2 Why Containers?
2.1 The problem
In today’s data driven world, science is driven by computer work. But each of these computers is unique. This goes far beyond “Mac vs PC”. Every computer has a special configuration of software and software versions that is installed on it. Some of this is determined by the user of the computer, some was designed by company that sells the computers, and some is even controlled by institutions and their IT departments that manage the computers.
Software programs can give us a very example of what differing computing environments can look like by printing out this information. This side-by-side example below shows two different computers’ computing environments. This printout comes from using sessionInfo()

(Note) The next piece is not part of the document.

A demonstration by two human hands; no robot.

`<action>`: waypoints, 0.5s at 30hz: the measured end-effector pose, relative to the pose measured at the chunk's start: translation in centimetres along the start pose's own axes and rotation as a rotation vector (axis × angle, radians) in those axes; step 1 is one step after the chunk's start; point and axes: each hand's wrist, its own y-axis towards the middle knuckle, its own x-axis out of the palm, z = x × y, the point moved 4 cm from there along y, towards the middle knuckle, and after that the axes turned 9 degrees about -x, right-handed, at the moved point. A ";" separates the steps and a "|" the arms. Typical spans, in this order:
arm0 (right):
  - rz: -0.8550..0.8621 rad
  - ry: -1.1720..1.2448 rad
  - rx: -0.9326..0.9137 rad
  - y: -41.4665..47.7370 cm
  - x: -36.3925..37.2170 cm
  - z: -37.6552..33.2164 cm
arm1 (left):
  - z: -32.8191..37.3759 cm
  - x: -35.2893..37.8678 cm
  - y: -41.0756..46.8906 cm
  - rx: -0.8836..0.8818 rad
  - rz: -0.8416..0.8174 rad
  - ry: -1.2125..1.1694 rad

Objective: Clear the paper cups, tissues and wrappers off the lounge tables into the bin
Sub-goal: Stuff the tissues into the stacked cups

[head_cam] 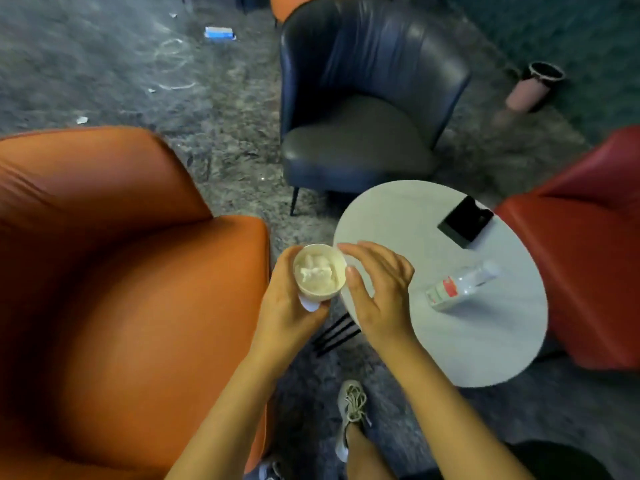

in the R programming language. You can see it not only do these two computing environments differ by operating system, but also by software packages installed, software packages loaded, and the versions of these software packages.
Not only are our computers at one point in time very unique, but as time moves forward computers and the software environments change very rapidly. Some of this happens through intentional installations of programs by computer users and some are automatic software updates that they may not be aware of that are instigated by the developers of the hardware and software that make up the computer.
Computing environments are a moving target.
This can be a real problem for science because prior research has shown that these computing environments can effect results (BeaulieuJones2017?). In a genomic analysis for example, where the output might be a list of genes, differing computing environments may result in different numbers of genes!
2.2 Containers as an aid for reproducibility
It turns out computing environments are another variable in reproducibility.
For the purposes of informatics and data analysis, a reproducible analysis is one that can be re-run by a different researcher and the same result and conclusion is found.
In science, more variables means we’re lacking true clarity in what we are observing. More variables means things are messier. And reproducibility is the pillar of how science works.
Science progresses when data and hypotheses are put through these levels thoroughly and sequentially. If results are not repeatable, they won’t be reproducible or replicable.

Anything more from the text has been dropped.